Journal of Continuing Education in The Health Professions | 2014
Tristan Gorrindo; Lydia Chevalier; Elizabeth Goldfarb; Bettina B. Hoeppner; Robert J. Birnbaum
Introduction: Autonomic arousal is an important component of understanding learning as it is related to cognitive effort, attention, and emotional arousal. Currently, however, little is known about its relationship to online education. We conducted a study to determine the feasibility of measuring autonomic arousal and engagement in online continuing medical education (CME). Method: Using the Computer Simulation Assessment Tool (CSAT) platform, health care providers were randomly assigned to either high‐ or low‐valence versions of a Web‐based simulation on risk assessment for a returning veteran. Data were collected on participants’ actions within the simulation, self‐reported cognitive engagement, knowledge retention, and autonomic arousal measured using galvanic skin response (GSR). Results: Participants in the high‐valence condition (n = 7) chose a lower percentage of critical actions (M = 79.2, SD = 4.2) than participants in the low valence (n = 8) condition (M = 83.9, SD = 3.6, t(1,14) = 2.44, p = .03).

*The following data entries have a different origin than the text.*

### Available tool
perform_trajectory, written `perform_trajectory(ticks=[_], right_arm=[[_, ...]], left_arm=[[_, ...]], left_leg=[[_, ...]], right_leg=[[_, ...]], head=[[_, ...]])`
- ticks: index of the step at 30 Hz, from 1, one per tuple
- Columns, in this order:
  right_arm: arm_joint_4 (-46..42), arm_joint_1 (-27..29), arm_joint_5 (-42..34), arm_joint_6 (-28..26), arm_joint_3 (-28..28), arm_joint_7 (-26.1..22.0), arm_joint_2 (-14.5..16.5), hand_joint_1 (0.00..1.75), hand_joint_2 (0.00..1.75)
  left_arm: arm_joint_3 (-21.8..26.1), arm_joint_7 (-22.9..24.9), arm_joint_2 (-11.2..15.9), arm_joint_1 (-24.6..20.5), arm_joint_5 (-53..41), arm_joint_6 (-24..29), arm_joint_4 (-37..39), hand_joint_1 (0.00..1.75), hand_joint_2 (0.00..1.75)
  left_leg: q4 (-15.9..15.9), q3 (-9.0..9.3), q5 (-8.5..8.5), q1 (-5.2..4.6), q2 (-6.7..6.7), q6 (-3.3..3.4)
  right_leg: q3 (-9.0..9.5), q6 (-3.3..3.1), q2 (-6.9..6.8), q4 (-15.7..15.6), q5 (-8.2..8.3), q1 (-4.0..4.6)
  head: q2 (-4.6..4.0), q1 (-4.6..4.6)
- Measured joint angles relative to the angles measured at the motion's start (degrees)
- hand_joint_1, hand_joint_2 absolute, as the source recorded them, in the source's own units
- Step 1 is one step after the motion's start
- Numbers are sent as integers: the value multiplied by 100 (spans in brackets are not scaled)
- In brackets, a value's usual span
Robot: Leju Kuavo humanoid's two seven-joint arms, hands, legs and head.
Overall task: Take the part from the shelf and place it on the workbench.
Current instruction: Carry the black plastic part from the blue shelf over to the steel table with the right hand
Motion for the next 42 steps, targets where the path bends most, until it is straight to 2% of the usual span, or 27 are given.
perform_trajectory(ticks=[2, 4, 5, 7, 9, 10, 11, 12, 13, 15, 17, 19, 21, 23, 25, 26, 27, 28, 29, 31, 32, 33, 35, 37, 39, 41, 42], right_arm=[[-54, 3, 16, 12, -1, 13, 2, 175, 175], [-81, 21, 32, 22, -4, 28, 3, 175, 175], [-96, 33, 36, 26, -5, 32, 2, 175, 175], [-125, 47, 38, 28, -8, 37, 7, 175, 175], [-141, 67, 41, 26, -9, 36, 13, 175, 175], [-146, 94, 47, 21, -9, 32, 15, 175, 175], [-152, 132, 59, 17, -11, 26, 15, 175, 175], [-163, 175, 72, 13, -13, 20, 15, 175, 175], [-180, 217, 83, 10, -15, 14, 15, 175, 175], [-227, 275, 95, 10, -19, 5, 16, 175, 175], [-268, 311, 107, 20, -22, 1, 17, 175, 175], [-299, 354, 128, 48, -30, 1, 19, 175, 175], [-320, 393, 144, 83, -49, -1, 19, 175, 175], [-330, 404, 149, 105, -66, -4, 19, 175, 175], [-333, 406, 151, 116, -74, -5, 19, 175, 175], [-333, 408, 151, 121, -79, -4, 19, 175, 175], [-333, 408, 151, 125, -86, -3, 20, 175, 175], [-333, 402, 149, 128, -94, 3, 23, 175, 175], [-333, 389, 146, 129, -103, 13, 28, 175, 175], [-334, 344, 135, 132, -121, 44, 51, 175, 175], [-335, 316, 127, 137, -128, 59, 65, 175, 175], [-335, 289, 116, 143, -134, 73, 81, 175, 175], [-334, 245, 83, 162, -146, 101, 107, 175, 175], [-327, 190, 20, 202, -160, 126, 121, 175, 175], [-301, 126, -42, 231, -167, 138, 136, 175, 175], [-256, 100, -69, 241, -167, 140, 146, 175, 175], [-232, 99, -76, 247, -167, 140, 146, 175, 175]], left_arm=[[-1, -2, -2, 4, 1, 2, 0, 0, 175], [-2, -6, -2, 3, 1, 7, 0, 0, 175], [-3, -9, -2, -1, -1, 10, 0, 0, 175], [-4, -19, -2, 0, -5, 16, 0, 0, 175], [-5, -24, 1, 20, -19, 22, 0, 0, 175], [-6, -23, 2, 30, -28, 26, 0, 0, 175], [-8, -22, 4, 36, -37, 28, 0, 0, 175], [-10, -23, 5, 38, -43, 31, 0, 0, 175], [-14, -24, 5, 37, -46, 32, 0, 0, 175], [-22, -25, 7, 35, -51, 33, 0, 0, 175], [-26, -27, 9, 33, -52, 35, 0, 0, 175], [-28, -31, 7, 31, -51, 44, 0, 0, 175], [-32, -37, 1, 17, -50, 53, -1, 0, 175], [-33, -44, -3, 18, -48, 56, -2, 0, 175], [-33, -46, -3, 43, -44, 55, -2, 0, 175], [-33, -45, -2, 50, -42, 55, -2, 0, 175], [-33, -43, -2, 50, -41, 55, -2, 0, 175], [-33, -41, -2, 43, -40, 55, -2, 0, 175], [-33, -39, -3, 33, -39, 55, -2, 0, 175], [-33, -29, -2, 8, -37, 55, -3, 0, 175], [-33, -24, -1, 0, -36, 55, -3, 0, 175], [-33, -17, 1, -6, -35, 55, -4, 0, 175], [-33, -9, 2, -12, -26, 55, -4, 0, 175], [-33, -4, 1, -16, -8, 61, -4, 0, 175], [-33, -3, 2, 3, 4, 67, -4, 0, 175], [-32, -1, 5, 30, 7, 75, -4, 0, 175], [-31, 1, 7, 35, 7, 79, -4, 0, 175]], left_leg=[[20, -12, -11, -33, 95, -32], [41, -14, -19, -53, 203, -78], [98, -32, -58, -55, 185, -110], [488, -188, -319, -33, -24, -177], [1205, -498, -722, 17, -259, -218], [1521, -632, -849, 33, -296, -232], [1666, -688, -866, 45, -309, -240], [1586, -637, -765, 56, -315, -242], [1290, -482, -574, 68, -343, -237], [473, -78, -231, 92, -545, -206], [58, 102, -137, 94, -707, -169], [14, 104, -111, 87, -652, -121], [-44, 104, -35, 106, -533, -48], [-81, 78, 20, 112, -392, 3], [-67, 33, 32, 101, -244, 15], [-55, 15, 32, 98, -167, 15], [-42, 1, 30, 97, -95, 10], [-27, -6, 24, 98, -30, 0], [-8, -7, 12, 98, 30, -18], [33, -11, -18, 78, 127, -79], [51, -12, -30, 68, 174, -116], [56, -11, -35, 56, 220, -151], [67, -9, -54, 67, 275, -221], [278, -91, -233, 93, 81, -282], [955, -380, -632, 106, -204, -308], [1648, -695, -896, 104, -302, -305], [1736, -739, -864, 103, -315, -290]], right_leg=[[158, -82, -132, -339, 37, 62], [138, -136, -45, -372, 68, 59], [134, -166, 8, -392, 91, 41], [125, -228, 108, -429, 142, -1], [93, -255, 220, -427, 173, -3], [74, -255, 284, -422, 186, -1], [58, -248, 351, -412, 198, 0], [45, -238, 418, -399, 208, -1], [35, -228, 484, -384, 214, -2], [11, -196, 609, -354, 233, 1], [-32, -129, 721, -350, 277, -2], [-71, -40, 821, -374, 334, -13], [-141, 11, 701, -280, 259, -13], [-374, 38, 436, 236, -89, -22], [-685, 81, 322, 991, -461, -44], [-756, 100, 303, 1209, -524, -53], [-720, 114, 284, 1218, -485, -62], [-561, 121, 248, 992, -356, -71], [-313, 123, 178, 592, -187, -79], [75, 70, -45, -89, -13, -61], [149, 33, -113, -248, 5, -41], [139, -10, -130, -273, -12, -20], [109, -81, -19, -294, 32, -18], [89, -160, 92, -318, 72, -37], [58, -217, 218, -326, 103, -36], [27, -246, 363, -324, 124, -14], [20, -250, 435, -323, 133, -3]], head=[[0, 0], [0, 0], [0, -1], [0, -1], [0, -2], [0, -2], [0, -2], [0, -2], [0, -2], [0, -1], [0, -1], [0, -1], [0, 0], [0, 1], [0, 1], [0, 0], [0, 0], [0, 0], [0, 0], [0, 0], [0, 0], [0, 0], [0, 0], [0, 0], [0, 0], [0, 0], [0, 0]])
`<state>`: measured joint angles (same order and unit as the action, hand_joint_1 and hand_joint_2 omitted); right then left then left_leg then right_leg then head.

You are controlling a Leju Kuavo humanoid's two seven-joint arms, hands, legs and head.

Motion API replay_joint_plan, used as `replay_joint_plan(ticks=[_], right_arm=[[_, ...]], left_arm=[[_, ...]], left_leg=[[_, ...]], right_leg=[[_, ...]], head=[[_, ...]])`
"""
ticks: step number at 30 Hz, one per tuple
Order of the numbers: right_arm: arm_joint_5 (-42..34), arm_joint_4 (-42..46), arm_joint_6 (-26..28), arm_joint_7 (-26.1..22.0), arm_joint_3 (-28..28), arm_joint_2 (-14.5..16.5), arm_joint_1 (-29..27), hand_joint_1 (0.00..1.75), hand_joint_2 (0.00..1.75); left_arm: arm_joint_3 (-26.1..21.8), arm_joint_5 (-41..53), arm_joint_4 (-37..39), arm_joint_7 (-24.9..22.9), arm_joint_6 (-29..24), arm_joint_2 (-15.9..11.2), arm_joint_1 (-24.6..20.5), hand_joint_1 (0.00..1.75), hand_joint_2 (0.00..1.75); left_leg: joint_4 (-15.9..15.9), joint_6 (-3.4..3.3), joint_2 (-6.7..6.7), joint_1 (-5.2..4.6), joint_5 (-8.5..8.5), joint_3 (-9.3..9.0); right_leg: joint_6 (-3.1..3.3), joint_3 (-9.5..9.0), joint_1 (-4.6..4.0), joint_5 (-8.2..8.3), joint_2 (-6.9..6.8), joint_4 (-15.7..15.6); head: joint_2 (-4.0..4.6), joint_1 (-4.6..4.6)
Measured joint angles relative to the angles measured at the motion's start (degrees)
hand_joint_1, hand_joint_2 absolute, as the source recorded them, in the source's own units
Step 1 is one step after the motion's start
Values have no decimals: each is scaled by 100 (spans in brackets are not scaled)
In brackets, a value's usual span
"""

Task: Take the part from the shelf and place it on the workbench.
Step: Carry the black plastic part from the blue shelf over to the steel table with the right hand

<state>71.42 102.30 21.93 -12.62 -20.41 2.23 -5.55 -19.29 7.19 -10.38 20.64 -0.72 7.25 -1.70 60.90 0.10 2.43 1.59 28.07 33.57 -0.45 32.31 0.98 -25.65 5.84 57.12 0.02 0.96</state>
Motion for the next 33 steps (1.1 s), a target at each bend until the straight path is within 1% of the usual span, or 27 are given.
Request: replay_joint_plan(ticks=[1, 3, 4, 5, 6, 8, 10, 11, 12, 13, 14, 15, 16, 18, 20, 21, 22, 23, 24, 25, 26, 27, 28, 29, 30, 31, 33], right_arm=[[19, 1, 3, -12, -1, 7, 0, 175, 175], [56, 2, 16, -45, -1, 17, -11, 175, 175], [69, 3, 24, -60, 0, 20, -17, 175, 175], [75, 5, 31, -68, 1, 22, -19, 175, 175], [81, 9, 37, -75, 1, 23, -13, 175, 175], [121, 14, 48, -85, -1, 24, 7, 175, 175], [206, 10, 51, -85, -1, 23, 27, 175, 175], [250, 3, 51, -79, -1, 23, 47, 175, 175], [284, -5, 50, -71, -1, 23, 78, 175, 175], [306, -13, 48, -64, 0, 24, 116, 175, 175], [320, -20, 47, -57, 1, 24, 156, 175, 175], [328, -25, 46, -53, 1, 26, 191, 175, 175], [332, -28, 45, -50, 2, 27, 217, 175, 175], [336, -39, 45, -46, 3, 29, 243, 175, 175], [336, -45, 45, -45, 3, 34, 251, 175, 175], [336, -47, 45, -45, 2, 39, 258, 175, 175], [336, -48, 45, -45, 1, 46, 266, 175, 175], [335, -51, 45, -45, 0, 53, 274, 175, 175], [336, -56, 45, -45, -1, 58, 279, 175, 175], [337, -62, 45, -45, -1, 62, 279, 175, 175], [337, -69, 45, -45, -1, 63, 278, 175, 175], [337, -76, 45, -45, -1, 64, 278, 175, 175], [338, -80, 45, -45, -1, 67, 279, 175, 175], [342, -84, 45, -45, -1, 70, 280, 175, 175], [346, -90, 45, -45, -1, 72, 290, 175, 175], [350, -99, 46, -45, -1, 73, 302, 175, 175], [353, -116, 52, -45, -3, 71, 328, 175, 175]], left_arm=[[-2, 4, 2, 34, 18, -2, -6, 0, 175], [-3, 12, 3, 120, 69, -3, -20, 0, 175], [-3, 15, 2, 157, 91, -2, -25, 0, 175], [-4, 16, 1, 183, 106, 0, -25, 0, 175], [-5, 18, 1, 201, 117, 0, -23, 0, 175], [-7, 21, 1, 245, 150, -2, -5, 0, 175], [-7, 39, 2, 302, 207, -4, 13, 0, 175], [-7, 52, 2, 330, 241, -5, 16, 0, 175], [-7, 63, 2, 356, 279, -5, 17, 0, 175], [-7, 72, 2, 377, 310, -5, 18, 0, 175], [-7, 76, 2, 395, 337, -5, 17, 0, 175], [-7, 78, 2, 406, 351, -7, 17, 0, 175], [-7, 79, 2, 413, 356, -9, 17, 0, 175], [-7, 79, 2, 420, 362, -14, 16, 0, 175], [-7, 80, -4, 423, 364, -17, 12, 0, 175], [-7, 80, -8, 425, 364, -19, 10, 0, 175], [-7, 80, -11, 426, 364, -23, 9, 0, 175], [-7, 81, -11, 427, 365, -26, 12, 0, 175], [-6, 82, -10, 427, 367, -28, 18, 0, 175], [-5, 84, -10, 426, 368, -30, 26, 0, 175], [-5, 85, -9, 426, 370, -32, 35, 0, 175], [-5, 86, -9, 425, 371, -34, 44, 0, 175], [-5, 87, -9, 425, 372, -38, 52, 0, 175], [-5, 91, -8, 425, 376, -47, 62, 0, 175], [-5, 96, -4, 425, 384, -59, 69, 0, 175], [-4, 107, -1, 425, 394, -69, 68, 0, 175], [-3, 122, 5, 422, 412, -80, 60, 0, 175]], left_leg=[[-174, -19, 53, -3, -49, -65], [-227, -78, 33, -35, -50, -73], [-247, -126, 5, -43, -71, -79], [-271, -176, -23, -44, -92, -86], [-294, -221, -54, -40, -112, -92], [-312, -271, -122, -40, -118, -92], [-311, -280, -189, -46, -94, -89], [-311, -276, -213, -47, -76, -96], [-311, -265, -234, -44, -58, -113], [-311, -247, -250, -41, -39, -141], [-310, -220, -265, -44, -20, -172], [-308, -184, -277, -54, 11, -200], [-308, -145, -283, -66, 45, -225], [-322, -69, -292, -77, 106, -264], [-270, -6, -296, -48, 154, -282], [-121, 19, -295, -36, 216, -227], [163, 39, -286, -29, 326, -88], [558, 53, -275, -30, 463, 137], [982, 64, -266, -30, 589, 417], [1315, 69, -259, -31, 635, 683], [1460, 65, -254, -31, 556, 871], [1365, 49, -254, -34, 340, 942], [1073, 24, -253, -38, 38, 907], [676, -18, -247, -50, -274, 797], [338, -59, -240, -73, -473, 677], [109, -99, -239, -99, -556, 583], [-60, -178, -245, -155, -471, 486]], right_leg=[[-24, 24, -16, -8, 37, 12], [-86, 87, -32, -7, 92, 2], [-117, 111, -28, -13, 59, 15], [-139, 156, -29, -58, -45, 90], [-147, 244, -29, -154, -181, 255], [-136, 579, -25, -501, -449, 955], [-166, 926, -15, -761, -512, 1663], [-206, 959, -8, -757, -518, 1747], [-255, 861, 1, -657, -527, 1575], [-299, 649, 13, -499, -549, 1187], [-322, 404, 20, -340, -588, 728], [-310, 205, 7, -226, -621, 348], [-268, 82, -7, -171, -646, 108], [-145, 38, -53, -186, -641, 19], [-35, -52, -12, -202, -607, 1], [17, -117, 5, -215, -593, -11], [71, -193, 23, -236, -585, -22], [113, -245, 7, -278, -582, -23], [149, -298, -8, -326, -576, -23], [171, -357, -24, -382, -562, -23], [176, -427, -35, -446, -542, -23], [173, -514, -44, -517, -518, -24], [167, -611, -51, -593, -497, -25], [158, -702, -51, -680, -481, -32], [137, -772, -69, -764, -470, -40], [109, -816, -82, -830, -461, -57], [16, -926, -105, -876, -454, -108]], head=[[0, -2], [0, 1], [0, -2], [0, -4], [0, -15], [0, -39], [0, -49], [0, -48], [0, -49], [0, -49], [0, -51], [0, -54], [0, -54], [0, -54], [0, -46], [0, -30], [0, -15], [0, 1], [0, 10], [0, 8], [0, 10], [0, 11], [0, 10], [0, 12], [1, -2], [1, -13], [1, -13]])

While not statistically significant, high‐valence participants reported higher cognitive engagement. Participants in the high‐valence condition showed a larger increase in physiologic arousal when comparing mean tonic GSR during the orientation simulation to the study simulation (high‐valence mean difference = 4.21 &mgr;S, SD = 1.23 vs low‐valence mean difference = 1.64 &mgr;S, SD = 2.32, t(1,13) = ‐2.62, p = .01). Discussion: In addition to being consistent with previous engagement research, this experiment functioned as a feasibility study for measuring autonomic arousal in online CME. The current study provides a framework for future studies, which may use neurophysiology to identify the critical autonomic and engagement components associated with effective online learning.